Her band arrive first on a spacious stage washed in green light; Teri bounds on a few minutes later and begins a performance that is built on contradictions and the defiance of expectation. It seems clear that Teri must have had some movement training at some stage, as she throws all manner of shapes throughout the set: whether it be the splits or on odd, disconcerting spasticity that sees her torso and limbs contorted in many different ways.
There is a fragility in her performance as she swings from appearing like a petulant child, acting out, to being an ageless soul seeking redemption. Even though most of the set and interaction is either in Spanish or is lost in the mix there is clearly a discernible message in Teri’s work. As she sits cross-legged in the middle of the stage, she does not need an interpreter to explain the delicate and childlike concerns of the song.
It's not all doom and gloom as parts of the set are upbeat and joyous. Her musical composition is as fluid as all the other aspects of Teri’s stage persona, but the main points seem to be Rock in its many forms, whether that be punk, electronic or garage, all are recruited in the performance. I had recently picked the Catspeak EP from Teri, just to get a handle on her sound for this show but, whatever research I’d done went out of the window, leaving me sitting in the auditorium beguiled at what I was watching.
The stage was almost stripped bare after the support act, and I was left wondering whether there was some epic Kiss-type of introduction about to happen. It didn’t fit into my understanding of The Mars Volta but I could have the wrong end of this particular stick.
It seems my stick-gripping meets regulations and there’s suddenly a palpable buzz about the Apollo. Without fanfare, the band begins to enter the stage, all but Omar and Cedric are ensconced at the rear-most depths where they largely remain throughout the performance. There is a sustain chord held for what feels like an infinity while Cedric begins his sombre sermon. Each note from Omar’s guitar is picked like poetry as the band pay their only visit to third record, Amputechture for Vicarious Atonement.
It could have happily stayed like this for the whole evening and the Apollo would have been satisfied, but the spell broke with flashes of searing light from the mirrored backdrop and the frantic jazz-infused rock of Roulette Dares (The Haunt of). Like its recorded version, this live rendition jumps from hard rock to jazz to chilled out and back again with a carefree, seamlessness that would be a audible mess in lesser hands.
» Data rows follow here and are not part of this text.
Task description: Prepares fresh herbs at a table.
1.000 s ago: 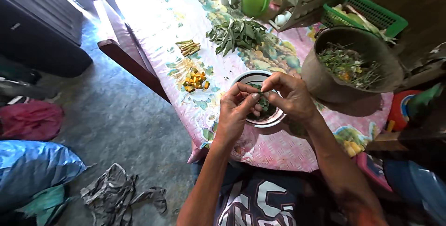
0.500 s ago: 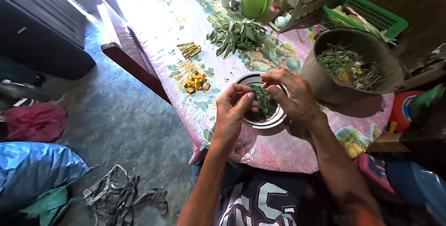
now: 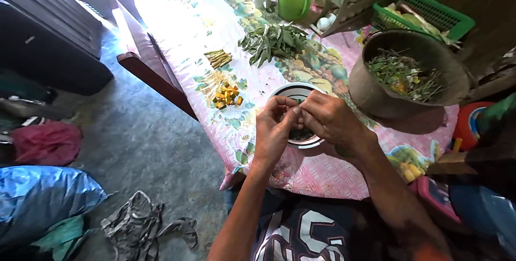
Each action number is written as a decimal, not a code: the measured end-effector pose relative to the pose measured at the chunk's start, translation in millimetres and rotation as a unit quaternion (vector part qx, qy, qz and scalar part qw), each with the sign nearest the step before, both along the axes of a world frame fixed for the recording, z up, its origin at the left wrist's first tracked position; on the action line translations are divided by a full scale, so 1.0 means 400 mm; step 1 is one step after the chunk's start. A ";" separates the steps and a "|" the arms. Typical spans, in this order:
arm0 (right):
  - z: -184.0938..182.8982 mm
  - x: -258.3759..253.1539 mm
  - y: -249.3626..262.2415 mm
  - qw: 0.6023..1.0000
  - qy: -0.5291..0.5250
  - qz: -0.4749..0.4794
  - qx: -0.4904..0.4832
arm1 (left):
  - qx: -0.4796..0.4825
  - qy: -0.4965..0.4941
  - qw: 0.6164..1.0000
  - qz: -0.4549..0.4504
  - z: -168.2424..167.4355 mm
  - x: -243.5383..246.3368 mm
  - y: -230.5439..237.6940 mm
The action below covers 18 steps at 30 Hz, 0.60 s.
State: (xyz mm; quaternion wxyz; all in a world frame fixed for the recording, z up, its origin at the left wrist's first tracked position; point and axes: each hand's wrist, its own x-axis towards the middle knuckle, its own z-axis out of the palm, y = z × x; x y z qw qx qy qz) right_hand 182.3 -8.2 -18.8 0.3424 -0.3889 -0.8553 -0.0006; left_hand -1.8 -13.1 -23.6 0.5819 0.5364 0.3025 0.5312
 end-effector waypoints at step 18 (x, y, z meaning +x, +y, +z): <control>0.204 0.369 -0.151 0.881 -0.079 -0.457 -0.091 | -0.142 -0.156 0.970 -0.123 0.033 -0.016 -0.001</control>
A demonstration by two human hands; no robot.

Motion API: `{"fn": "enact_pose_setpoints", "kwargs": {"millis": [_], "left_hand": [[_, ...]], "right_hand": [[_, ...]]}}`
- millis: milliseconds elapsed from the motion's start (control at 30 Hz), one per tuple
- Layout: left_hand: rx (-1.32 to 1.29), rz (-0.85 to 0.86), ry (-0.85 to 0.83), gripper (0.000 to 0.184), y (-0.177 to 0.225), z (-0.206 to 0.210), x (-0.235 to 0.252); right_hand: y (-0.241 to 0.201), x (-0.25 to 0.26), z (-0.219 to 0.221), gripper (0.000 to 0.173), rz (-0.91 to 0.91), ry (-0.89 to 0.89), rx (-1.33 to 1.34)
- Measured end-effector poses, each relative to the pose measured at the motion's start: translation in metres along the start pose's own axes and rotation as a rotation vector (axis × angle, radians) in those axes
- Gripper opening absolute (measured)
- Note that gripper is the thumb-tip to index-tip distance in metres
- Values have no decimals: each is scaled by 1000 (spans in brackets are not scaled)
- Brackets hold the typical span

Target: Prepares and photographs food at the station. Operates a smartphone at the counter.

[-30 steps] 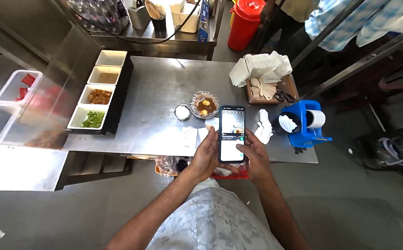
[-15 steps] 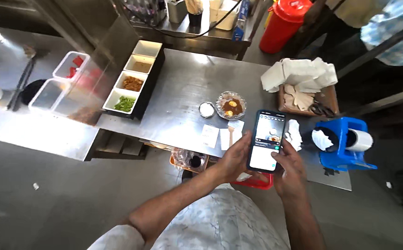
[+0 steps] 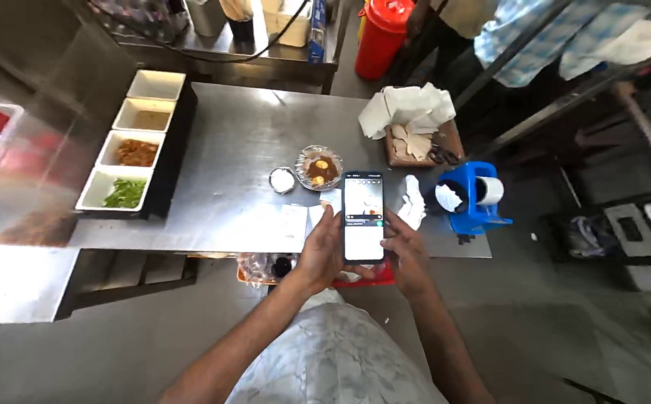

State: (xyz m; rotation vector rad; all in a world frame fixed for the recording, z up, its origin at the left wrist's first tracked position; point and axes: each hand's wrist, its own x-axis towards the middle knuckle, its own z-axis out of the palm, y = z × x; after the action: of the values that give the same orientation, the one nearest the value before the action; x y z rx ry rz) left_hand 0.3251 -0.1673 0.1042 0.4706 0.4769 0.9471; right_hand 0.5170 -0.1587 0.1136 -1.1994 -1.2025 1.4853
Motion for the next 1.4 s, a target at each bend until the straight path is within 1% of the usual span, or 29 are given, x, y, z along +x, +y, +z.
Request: {"fn": "enact_pose_setpoints", "kwargs": {"millis": [200, 400, 733, 967, 1133, 1267, 1400], "left_hand": [[-14, 1, -26, 75, 0, 1, -1], [-11, -8, -37, 76, 0, 3, -4], [-22, 12, -56, 75, -2, 4, -10], [-17, 18, -58, 76, -3, 6, -15], [-25, 21, -58, 77, -4, 5, -17], [8, 23, -10, 76, -6, 9, -18], [58, 36, -43, 73, -9, 9, -15]], "right_hand": [[-1, -2, -1, 63, -29, -6, 25], [1, -8, -3, 67, -31, -9, -11], [1, -12, -6, 69, -82, -85, 38], [2, -16, -5, 72, -98, -95, 38], [2, -17, -2, 69, -75, -77, 16], [3, -19, -2, 67, -58, -42, 1], [9, -17, -6, 65, -71, -38, 8]]}}
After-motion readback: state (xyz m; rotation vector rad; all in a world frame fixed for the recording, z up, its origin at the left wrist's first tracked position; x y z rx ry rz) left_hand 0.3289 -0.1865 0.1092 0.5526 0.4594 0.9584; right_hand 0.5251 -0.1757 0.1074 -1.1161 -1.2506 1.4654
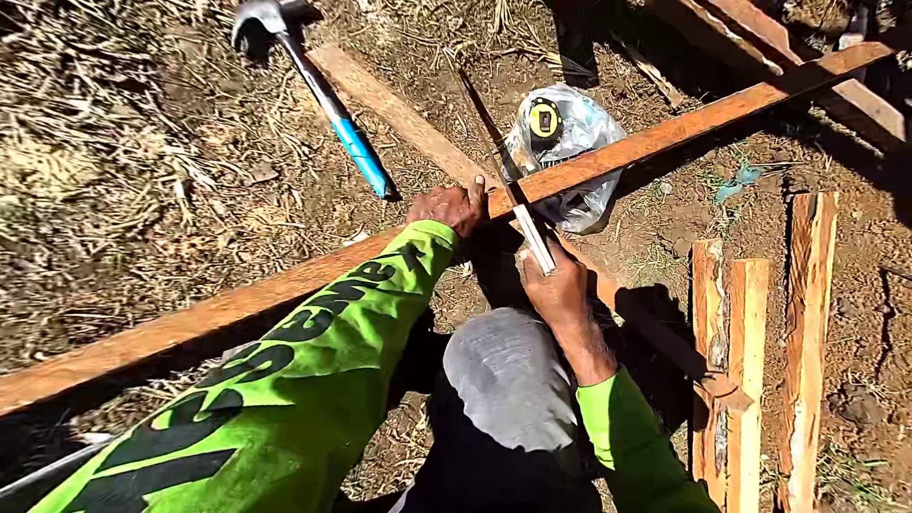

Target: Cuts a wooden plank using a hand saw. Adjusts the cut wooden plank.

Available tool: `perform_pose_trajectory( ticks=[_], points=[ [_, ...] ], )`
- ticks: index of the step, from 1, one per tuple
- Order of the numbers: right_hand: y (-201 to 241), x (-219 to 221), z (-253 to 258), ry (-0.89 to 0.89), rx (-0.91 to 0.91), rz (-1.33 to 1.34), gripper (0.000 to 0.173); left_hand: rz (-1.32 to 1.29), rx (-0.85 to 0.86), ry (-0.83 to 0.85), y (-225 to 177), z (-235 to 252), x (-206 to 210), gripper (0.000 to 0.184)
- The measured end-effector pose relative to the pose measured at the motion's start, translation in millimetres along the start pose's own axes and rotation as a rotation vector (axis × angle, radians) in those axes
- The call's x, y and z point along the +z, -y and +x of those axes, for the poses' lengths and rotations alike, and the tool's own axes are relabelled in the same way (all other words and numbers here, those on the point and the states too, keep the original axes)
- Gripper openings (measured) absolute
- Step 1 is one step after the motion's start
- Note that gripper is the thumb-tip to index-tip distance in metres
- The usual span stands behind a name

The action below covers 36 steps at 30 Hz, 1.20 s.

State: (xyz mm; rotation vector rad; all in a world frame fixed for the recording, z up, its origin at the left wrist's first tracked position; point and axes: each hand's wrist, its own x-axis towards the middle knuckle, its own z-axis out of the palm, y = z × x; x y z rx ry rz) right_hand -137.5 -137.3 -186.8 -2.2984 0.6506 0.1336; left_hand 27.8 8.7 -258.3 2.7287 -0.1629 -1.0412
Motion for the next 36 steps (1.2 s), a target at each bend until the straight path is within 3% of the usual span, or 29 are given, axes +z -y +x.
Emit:
perform_pose_trajectory(
  ticks=[2,4,7,9,11,17,20,24,26,28,32,34,36],
  points=[
    [-8.5,-0.9,-10.8,-0.015,-0.011,-0.009,0.043,-0.007,-0.009,0.017,0.1,-1.1,3.7,0.095],
    [-34.1,-21.0,-61.6,-0.076,-0.031,-0.012,0.044,-0.006,-0.019,0.006,-0.3,-0.7,3.3,0.096],
    [-59.4,-89.5,-160.3,0.002,0.010,-0.113,0.047,-0.016,-0.031,0.027,-1.0,0.4,3.4,0.096],
    [-67.2,-112.0,-192.3,0.011,-0.013,-0.156,0.047,-0.008,-0.017,0.029,-2.1,1.5,1.8,0.097],
    [-65.7,-99.5,-181.1,0.001,-0.003,-0.140,0.047,0.006,-0.018,0.037,0.3,3.0,0.8,0.098],
    [-16.0,-6.3,-22.1,-0.051,-0.031,0.009,0.039,0.028,-0.023,-0.017,3.2,5.5,2.8,0.099],
    [-33.0,-15.0,-47.3,-0.062,-0.034,-0.007,0.046,0.028,0.001,0.006,1.8,2.6,7.4,0.099],
    [-58.9,-95.7,-159.2,0.047,0.046,-0.103,0.049,0.039,-0.015,0.024,-1.0,2.5,0.8,0.098],
    [-62.3,-109.0,-175.8,0.041,0.037,-0.095,0.048,0.041,-0.008,0.025,0.2,3.9,1.0,0.097],
    [-52.9,-79.1,-136.0,0.000,0.011,-0.022,0.044,0.033,-0.003,0.015,1.6,5.3,1.4,0.096],
    [-11.2,3.0,-8.2,-0.023,-0.012,0.057,0.039,0.023,0.012,-0.016,4.8,5.3,0.3,0.094],
    [-15.6,2.1,-5.9,-0.016,-0.023,0.034,0.041,0.015,0.012,-0.014,4.0,10.2,-4.5,0.094],
    [-26.5,-17.5,-42.2,-0.039,-0.034,-0.017,0.046,0.013,0.003,0.014,0.2,-0.6,3.4,0.095]
  ],
)
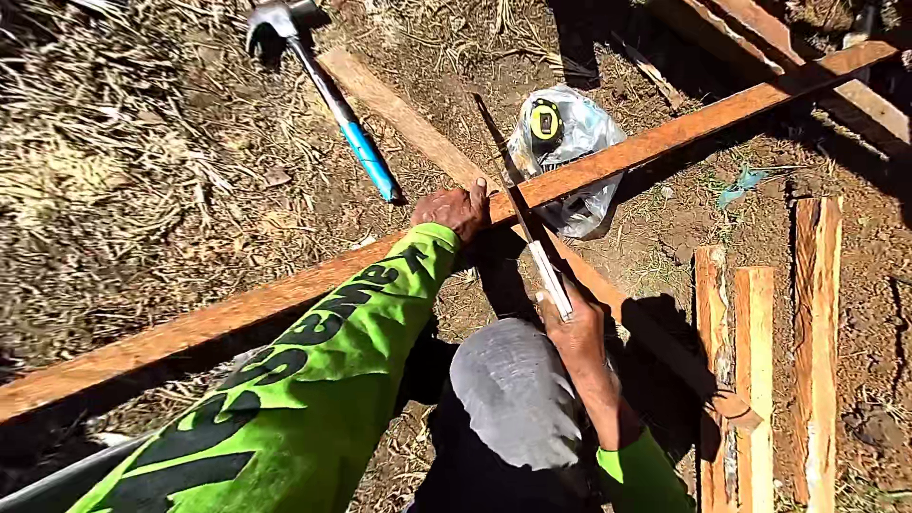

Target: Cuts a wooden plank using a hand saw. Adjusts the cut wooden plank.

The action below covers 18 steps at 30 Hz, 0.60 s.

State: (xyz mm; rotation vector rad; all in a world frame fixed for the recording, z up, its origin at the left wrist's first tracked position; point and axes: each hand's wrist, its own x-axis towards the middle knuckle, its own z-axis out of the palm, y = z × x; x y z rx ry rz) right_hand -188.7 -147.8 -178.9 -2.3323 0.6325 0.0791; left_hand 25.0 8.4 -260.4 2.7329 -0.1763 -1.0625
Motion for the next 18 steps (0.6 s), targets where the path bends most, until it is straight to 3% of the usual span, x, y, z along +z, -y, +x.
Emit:
perform_pose_trajectory(
  ticks=[5,10,13,18],
  points=[
    [-10.6,-21.5,-49.8,-0.093,-0.081,0.005,0.051,-0.016,-0.028,0.041,-5.1,-8.9,0.5,0.093],
    [-37.3,-9.2,-38.3,-0.058,-0.088,0.205,0.043,0.010,-0.015,0.025,-2.9,-5.8,2.0,0.093],
    [-45.6,-5.7,-41.6,-0.070,-0.088,0.208,0.043,0.008,0.083,0.004,2.8,-7.5,6.3,0.092],
    [-37.7,-9.6,-48.3,-0.052,-0.062,0.155,0.045,-0.019,0.320,0.131,17.2,-4.7,-2.4,0.088]
  ],
)
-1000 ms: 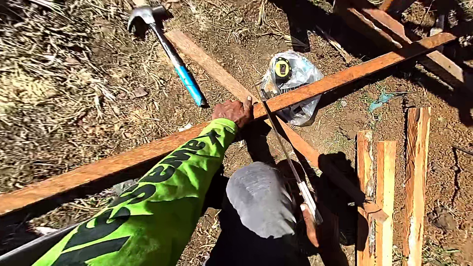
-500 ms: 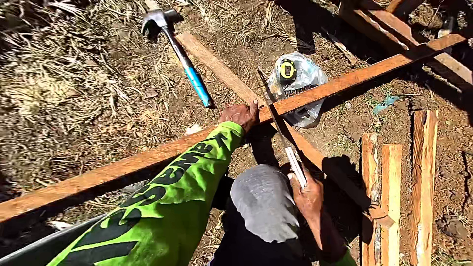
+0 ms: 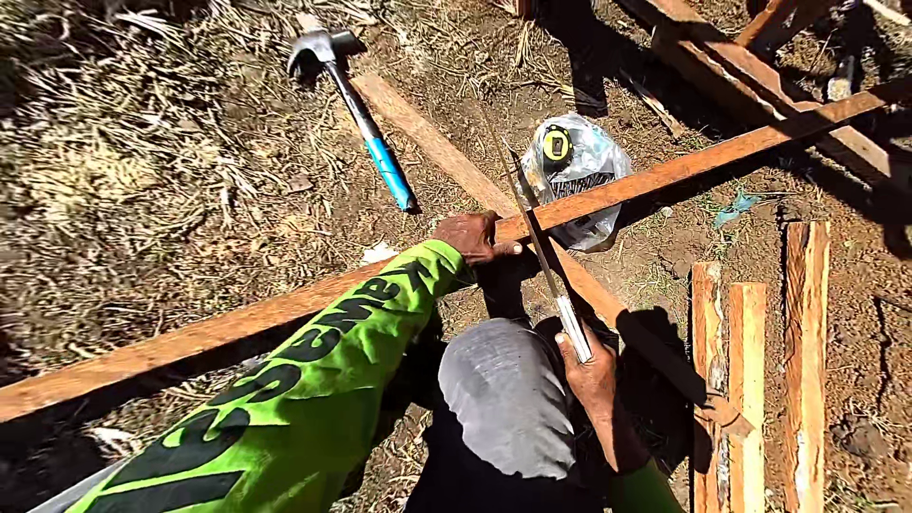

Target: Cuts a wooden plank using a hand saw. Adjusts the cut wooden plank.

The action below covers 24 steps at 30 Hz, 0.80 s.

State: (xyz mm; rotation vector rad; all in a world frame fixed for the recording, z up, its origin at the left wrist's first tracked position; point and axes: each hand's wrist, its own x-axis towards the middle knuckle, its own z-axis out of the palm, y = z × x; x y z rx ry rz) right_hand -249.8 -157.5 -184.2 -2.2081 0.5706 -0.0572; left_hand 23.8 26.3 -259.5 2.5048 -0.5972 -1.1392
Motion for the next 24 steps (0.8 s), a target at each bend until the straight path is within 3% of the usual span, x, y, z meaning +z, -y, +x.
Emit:
perform_pose_trajectory(
  ticks=[6,10,13,15,18,20,22,24],
  points=[
    [41.7,-39.5,-10.9,0.033,0.023,0.010,0.045,0.080,-0.026,-0.006,-12.8,-11.8,-29.0,0.060],
    [63.6,-105.8,-69.7,0.125,0.153,-0.158,0.051,0.104,-0.044,-0.013,-12.7,-18.5,-42.7,0.057],
    [68.1,-131.6,-108.2,0.115,0.138,-0.190,0.046,0.103,-0.034,-0.007,-12.4,-26.2,-41.7,0.054],
    [70.1,-107.6,-88.0,0.089,0.136,-0.175,0.046,0.099,-0.043,-0.014,-20.1,-33.7,-39.7,0.055],
    [88.0,-37.3,14.2,0.047,0.175,-0.079,0.035,0.106,-0.042,-0.034,-40.6,-43.8,-30.4,0.053],
    [102.6,-10.6,66.5,0.113,0.196,-0.066,0.034,0.125,-0.069,-0.053,-45.3,-48.0,-31.5,0.051],
    [99.3,-12.6,65.8,0.105,0.154,-0.070,0.037,0.144,-0.068,-0.074,-39.9,-45.1,-39.7,0.051],
    [87.3,-42.4,17.9,0.058,0.144,-0.092,0.041,0.138,-0.053,-0.079,-35.6,-44.4,-42.4,0.051]
  ],
)
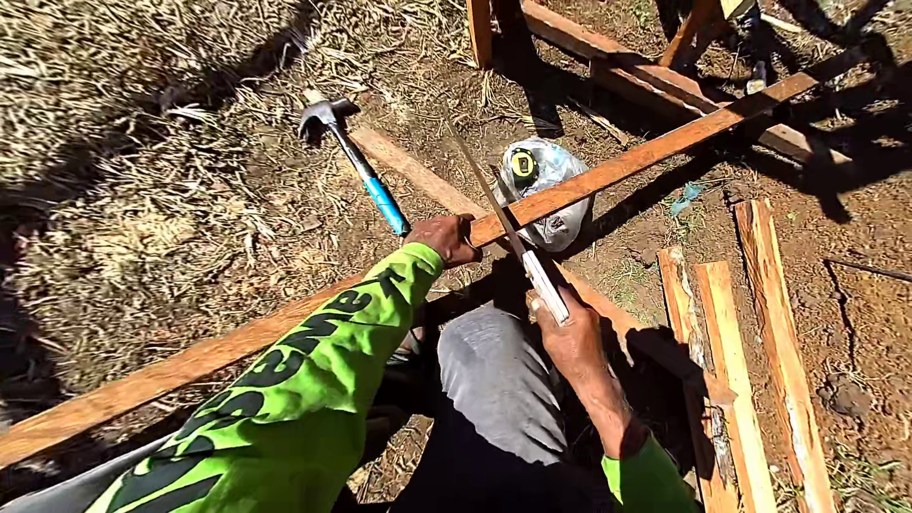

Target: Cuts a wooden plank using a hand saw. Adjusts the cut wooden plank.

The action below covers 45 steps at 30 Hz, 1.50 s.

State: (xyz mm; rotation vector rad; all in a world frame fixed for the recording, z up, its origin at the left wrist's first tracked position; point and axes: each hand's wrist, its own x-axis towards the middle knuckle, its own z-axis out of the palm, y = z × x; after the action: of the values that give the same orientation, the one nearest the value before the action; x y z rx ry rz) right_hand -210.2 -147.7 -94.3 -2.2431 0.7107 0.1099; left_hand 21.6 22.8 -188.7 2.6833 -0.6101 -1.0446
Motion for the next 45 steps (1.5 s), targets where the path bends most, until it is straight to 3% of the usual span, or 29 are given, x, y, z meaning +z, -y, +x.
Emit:
perform_pose_trajectory(
  ticks=[3,6,9,12,15,20,23,27,29,32,35,38,42,45],
  points=[
    [-20.7,-64.7,-99.7,0.003,0.008,-0.060,0.043,-0.007,0.019,0.010,3.3,5.9,-11.7,0.051],
    [-25.4,-97.7,-135.5,-0.017,-0.040,-0.120,0.039,-0.006,0.013,0.003,6.2,1.5,-10.9,0.051],
    [-18.4,-80.7,-92.4,0.009,-0.003,-0.059,0.041,-0.023,-0.018,-0.029,9.5,5.6,-16.8,0.052],
    [5.5,-21.2,-15.8,-0.006,-0.014,-0.006,0.035,-0.023,0.009,-0.024,-5.0,-3.7,-23.3,0.048],
    [16.9,0.3,13.3,0.069,0.035,-0.026,0.039,-0.002,0.009,-0.007,-7.3,-14.0,-0.4,0.053],
    [-15.5,-81.4,-107.2,0.088,0.103,-0.131,0.045,-0.013,-0.022,0.069,-12.6,-10.5,9.3,0.055],
    [-26.2,-93.7,-129.2,0.071,0.024,-0.159,0.043,-0.020,-0.008,0.078,-11.0,-10.6,22.1,0.052],
    [7.2,-17.0,-1.2,0.151,0.157,-0.030,0.032,-0.039,0.001,0.065,-24.7,-24.0,41.3,0.050],
    [25.3,9.5,37.7,0.217,0.156,-0.062,0.033,-0.045,-0.014,0.049,-18.8,-25.7,45.1,0.052],
    [4.3,3.2,3.5,0.141,0.136,-0.059,0.040,-0.029,-0.006,0.078,-20.0,-29.2,38.7,0.057],
    [-12.2,-53.4,-81.7,0.121,0.136,-0.100,0.047,-0.024,-0.008,0.080,-13.7,-28.5,36.4,0.055],
    [-32.4,-101.1,-137.1,0.039,-0.015,-0.160,0.040,-0.042,-0.003,0.082,-20.0,-24.9,31.0,0.055],
    [-21.0,-94.7,-104.2,0.072,0.111,-0.086,0.041,-0.041,-0.062,-0.012,-4.5,-14.5,22.6,0.051],
    [-19.0,-81.2,-82.0,0.037,0.079,0.040,0.041,0.006,-0.062,-0.064,1.7,0.1,-15.3,0.049]
  ],
)
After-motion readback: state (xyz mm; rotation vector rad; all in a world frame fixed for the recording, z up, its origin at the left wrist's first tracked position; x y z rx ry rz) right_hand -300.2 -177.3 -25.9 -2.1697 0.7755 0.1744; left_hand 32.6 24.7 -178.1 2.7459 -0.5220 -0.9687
The Latin rhythms that form part of The Mars Volta’s signature sound show themselves on L’Via L’Viaquez, the first of a couple of epics from the Frances the Mute album. The ideas are jammed out, extending the song but never allowing it to outstay its welcome.
New material features early in the set. Graveyard Love and Shore Story sit either side of Frances’ second epic Cygnus… Vismund Cygus. These short compositions seem simple when compared to the more established songs, perhaps by virtue of being less densely packed with ideas. Their easy tunes come as a welcome space in the cerebral assault, giving us a moment at least to allow us to breath.
From here on, and with the exception of The Widow, the remainder of the evening’s songs are taken from De-Loused in the Comatorium and every one of them is sung back at the stage by a rapidly more vocal crowd. Cicatriz ESP takes us on a mesmerizing journey which is continued through a chilled out Televators, leading into the insane rhythms of Drunkship of Lanterns.
That The Mars Volta can produce a performance such as this, the night after doing so in Glasgow and the night before doing it again in London, is astounding. It truly felt like a unique show in which the participants are overcome by the muse of the evening. As a spectator it was emotionally exhausting and left me with the feeling of being mesmerized. I was also aware that my own creative endeavour would never be able to fully recreate the sense of awe and scale from tonight’s show.
As I drove home I remembered the story of the ballet dancer who was asked what she meant by a certain dance. Her response was to point out if it could be said in words, there’d be little point in dancing it. In many ways this is how I felt about this show. The band created two-hours of intensely engrossing music that lifted the audience from their seats and took them on a journey into the…
It is only in the ear of the attendee can that sentence be completed as I’ll guess it was different for every one of us in that room. It’s easy to become jaded and think you’ve seen it all before when, suddenly, something comes along and completely takes your breath away. The Mars Volta did that to me tonight.